- [Your assignment]
Would you please repeat the lines in the listing below from the one containing "Bounding boxes for black gripper" through the final one, exactly as they appear?

- [Records]
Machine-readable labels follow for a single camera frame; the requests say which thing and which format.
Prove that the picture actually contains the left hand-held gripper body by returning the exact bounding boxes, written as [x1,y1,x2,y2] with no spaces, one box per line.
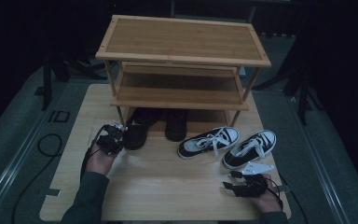
[96,120,129,156]

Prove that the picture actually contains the black and white canvas sneaker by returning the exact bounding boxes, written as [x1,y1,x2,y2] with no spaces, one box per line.
[177,126,241,161]
[222,129,278,171]

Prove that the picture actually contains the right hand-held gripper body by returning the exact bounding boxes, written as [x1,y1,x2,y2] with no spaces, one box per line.
[234,161,275,198]

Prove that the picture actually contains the wooden three-tier shoe rack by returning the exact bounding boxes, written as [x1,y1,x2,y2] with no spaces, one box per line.
[94,14,272,138]

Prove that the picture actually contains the right hand-held gripper cable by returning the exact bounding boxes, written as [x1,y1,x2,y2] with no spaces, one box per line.
[265,176,309,224]

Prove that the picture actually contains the black shoe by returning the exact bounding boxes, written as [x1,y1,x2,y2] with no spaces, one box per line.
[123,107,161,151]
[164,108,189,143]

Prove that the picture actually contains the left hand-held gripper cable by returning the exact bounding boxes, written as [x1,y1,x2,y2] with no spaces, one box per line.
[79,125,106,183]

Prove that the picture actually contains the person's left hand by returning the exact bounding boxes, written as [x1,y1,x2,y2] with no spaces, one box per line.
[85,145,119,177]

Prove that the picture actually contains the black floor cable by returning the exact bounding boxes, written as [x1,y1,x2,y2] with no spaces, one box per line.
[11,133,63,224]

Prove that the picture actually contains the black tripod legs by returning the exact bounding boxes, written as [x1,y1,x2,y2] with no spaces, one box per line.
[60,58,119,81]

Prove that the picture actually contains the black metal stand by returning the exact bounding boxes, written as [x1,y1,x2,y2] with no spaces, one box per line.
[253,66,324,127]
[34,54,54,112]

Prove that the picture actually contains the hand-held gripper cable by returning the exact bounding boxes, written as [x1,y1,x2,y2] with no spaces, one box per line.
[79,125,106,183]
[265,176,309,224]

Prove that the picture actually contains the person's right hand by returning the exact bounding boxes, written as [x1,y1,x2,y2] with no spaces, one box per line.
[251,175,283,214]

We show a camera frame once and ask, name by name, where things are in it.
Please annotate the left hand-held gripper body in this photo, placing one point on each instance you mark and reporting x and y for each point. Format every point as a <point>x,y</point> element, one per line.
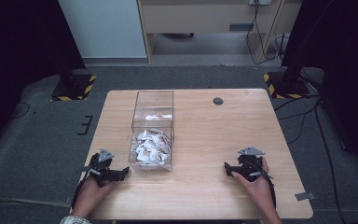
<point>104,172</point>

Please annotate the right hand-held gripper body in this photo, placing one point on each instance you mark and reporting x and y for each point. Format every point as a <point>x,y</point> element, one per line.
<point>249,166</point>

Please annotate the person's right hand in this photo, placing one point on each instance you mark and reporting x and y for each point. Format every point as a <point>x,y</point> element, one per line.
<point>259,189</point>

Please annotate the person's left hand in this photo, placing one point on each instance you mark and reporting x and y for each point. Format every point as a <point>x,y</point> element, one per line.
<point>88,196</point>

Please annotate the pile of white packets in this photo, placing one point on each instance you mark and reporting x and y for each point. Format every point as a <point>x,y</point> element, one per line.
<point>151,147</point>

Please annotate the person's pale sleeve cuff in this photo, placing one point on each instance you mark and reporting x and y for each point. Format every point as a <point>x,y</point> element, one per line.
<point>74,220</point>

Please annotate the grey tape strip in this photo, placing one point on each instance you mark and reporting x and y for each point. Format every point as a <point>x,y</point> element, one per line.
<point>305,196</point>

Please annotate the round dark table grommet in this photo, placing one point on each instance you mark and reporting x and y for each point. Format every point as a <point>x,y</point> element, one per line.
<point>218,101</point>

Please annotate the clear plastic box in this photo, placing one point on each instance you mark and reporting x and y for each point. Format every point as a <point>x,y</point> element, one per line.
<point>152,102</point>

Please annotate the striped-edge black stand base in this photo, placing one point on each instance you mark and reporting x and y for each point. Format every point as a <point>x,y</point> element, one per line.
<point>74,90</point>
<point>287,88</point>

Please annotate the black curtain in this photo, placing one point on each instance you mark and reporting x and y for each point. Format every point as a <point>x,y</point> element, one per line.
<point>15,62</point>
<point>345,62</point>

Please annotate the white panel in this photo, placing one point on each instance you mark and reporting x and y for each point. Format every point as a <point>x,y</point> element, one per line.
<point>102,28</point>

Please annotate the beige wooden cabinet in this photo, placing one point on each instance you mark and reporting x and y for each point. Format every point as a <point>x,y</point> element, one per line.
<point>199,18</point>

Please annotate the black stand post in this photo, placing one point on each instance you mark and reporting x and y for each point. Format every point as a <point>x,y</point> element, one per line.
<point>293,68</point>
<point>65,67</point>

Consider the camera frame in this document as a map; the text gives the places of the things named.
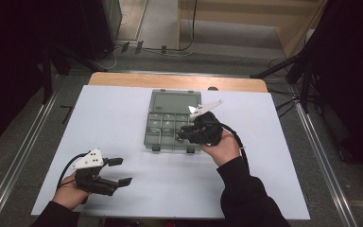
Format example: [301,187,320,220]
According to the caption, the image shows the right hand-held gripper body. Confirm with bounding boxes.
[182,99,225,147]

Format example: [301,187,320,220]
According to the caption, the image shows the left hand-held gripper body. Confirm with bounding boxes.
[71,148,120,197]

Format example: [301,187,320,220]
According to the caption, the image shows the grey transparent compartment box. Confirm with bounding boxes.
[143,89,209,154]

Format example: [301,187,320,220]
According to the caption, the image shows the person's left hand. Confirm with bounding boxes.
[52,174,91,211]

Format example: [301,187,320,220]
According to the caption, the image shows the person's right hand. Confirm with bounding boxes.
[200,128,242,167]

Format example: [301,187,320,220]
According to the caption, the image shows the white table cover board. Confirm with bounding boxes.
[31,84,311,220]

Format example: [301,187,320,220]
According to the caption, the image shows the black stand legs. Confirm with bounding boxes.
[41,44,108,105]
[250,53,316,114]

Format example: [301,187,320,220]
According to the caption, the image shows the light wooden step platform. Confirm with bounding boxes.
[178,0,329,58]

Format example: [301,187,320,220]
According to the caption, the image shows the black cabinet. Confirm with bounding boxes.
[81,0,123,61]

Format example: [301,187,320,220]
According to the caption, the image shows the black curtain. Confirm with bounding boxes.
[0,0,86,152]
[308,0,363,178]

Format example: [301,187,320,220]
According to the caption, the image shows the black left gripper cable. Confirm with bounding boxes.
[56,151,89,190]

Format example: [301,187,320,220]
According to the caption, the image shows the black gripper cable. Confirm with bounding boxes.
[56,151,89,190]
[220,122,251,174]

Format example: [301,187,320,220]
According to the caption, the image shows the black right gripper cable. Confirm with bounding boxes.
[220,122,251,174]

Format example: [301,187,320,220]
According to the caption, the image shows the metal floor rail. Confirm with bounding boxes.
[0,91,60,227]
[296,103,358,227]

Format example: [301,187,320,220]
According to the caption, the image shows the black hanging cable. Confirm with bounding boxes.
[178,0,199,52]

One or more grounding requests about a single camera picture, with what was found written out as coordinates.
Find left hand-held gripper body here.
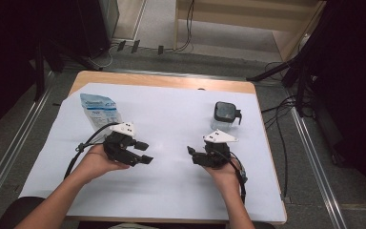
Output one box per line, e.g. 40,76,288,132
102,122,138,167

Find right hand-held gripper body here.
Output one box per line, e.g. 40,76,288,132
202,128,239,169

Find blue and white pouch bag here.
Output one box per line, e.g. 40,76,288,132
79,93,124,134

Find person's right hand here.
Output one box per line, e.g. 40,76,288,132
203,157,241,194

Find person's left hand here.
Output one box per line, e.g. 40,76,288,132
75,144,132,185

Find black stand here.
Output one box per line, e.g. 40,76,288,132
246,44,320,119
31,36,66,103

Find person's leg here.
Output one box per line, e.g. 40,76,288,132
0,196,46,229

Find black cabinet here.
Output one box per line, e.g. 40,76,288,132
75,0,120,59

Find light wooden shelf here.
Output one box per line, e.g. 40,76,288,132
173,0,327,63

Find dark curtain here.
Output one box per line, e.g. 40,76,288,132
298,0,366,215
0,0,81,142

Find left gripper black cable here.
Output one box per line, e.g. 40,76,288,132
63,121,122,181

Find black floor cable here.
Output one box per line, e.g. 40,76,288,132
261,94,297,200

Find grey floor cable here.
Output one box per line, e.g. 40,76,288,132
86,43,114,70

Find metal floor rail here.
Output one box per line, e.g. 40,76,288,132
0,70,55,221
286,90,348,229

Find black hanging cable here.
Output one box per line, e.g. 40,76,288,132
172,0,195,52

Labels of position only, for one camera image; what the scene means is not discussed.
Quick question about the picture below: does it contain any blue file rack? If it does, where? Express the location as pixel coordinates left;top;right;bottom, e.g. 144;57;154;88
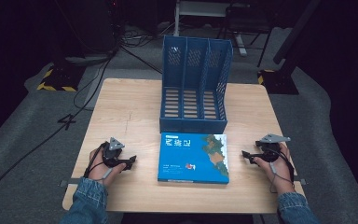
158;35;234;135

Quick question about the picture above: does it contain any black slanted pole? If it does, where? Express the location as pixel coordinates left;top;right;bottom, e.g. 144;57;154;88
272;0;323;65

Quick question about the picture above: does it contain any black floor cable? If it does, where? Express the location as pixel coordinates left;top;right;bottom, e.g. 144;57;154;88
0;46;119;213

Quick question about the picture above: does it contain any black and yellow stand base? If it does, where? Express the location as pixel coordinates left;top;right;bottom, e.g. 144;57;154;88
36;63;85;92
256;68;300;95

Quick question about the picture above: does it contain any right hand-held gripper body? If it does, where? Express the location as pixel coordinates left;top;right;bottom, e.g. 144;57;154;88
255;133;292;163

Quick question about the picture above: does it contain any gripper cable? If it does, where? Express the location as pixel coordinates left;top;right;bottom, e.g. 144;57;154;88
262;143;296;194
82;142;114;181

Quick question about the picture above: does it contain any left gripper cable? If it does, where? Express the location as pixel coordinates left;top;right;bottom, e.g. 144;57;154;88
82;142;114;181

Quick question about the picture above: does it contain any person's left hand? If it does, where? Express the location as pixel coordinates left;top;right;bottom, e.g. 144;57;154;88
88;147;127;188

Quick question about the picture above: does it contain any blue book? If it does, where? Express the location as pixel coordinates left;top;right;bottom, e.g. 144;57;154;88
157;132;230;185

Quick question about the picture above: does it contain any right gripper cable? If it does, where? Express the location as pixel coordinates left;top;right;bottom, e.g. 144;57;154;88
262;143;296;194

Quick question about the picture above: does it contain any black chair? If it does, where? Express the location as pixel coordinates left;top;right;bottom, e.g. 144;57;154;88
215;3;276;68

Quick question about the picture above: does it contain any white metal stand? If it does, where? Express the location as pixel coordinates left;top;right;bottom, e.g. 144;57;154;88
172;0;249;58

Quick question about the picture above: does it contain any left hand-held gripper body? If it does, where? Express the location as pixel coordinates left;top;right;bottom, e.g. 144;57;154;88
102;136;126;168

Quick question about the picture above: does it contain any person's right hand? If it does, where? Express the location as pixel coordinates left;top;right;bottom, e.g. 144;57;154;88
253;142;296;195

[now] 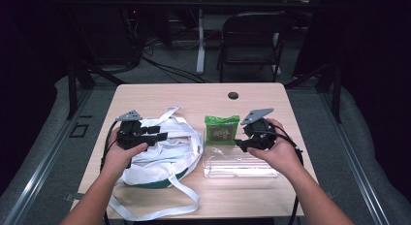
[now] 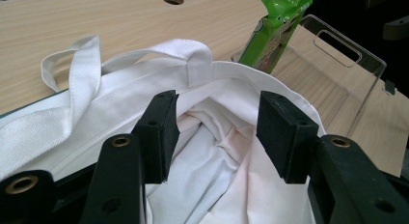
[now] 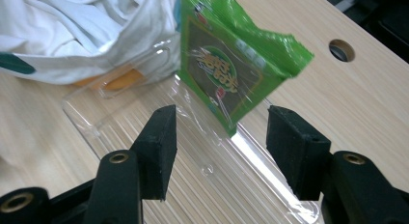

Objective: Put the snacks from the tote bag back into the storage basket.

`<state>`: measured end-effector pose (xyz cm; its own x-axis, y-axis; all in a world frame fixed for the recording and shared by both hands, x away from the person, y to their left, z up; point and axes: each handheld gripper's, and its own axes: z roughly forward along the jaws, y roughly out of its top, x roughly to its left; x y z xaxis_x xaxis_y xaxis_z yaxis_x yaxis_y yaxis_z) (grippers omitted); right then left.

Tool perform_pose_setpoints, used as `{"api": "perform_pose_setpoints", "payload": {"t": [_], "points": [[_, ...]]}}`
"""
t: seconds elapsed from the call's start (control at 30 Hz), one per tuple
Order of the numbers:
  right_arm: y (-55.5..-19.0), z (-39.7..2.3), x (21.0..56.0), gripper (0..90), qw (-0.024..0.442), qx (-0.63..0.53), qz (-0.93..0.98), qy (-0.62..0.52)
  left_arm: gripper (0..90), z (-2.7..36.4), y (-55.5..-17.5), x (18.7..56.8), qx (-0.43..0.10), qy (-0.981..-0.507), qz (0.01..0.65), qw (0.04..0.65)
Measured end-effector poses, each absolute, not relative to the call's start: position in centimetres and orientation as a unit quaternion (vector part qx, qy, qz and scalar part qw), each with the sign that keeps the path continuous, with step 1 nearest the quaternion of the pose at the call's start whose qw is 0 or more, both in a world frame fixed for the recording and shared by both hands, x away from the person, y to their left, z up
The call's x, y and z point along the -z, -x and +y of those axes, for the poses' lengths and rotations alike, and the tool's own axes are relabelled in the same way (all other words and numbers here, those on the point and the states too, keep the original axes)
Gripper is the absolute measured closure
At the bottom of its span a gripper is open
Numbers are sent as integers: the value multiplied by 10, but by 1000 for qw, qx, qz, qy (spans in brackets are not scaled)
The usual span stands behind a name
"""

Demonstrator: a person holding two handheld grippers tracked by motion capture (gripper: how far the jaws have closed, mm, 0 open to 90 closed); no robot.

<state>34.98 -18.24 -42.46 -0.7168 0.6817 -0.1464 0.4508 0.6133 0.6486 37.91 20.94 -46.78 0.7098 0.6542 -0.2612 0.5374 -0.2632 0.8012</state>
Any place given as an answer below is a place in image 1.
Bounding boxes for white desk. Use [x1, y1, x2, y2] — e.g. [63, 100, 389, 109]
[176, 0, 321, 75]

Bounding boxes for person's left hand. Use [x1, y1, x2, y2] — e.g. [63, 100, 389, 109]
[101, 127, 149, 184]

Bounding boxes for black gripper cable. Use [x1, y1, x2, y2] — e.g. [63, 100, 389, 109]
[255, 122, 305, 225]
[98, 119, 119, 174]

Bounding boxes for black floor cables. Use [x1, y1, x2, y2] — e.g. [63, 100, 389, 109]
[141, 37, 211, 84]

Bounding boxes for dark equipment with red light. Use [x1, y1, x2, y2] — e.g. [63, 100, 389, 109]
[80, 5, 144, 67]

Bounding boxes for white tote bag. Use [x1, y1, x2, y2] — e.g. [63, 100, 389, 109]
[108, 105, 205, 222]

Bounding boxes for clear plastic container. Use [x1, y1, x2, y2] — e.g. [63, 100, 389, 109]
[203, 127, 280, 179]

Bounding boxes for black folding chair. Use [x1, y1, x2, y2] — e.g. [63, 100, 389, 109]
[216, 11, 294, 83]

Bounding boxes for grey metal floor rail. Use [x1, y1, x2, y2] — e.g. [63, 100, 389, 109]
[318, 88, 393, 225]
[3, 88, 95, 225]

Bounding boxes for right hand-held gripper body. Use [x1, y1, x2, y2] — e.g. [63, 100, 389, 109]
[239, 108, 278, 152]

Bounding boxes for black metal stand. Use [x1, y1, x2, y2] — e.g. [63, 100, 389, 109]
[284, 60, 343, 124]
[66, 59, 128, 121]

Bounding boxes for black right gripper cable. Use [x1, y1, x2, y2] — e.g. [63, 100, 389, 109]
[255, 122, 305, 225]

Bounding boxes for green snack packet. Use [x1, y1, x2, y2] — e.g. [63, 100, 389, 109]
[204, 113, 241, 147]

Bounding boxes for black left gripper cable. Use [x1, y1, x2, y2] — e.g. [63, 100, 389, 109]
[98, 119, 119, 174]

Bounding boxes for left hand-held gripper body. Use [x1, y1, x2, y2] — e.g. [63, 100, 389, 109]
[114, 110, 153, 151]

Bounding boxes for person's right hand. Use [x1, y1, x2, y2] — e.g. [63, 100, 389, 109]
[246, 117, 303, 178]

- [Response area]
Bounding boxes for black gripper cable. Use [x1, y1, x2, y2] — e.g. [63, 100, 389, 109]
[255, 122, 305, 225]
[98, 119, 119, 174]

Bounding boxes for black floor cables. Use [x1, y1, x2, y2] — e.g. [63, 100, 389, 109]
[141, 37, 211, 84]

Bounding boxes for dark equipment with red light. Use [x1, y1, x2, y2] — e.g. [63, 100, 389, 109]
[80, 5, 144, 67]

Bounding boxes for white tote bag. Use [x1, y1, x2, y2] — e.g. [63, 100, 389, 109]
[108, 105, 205, 222]

Bounding boxes for clear plastic container. Use [x1, y1, x2, y2] — e.g. [63, 100, 389, 109]
[203, 127, 280, 179]

Bounding boxes for black folding chair. Use [x1, y1, x2, y2] — e.g. [63, 100, 389, 109]
[216, 11, 294, 83]

Bounding boxes for grey metal floor rail. Use [x1, y1, x2, y2] — e.g. [63, 100, 389, 109]
[318, 88, 393, 225]
[3, 88, 95, 225]

Bounding boxes for right hand-held gripper body. Use [x1, y1, x2, y2] — e.g. [63, 100, 389, 109]
[239, 108, 278, 152]

Bounding boxes for black metal stand. Use [x1, y1, x2, y2] — e.g. [63, 100, 389, 109]
[284, 60, 343, 124]
[66, 59, 128, 121]

Bounding boxes for black right gripper cable. Use [x1, y1, x2, y2] — e.g. [63, 100, 389, 109]
[255, 122, 305, 225]

Bounding boxes for green snack packet. Use [x1, y1, x2, y2] — e.g. [63, 100, 389, 109]
[204, 113, 241, 147]

Bounding boxes for black left gripper cable. Use [x1, y1, x2, y2] — e.g. [63, 100, 389, 109]
[98, 119, 119, 174]

Bounding boxes for left hand-held gripper body. Use [x1, y1, x2, y2] — e.g. [63, 100, 389, 109]
[114, 110, 153, 151]

Bounding boxes for person's right hand. Use [x1, y1, x2, y2] — e.g. [63, 100, 389, 109]
[246, 117, 303, 178]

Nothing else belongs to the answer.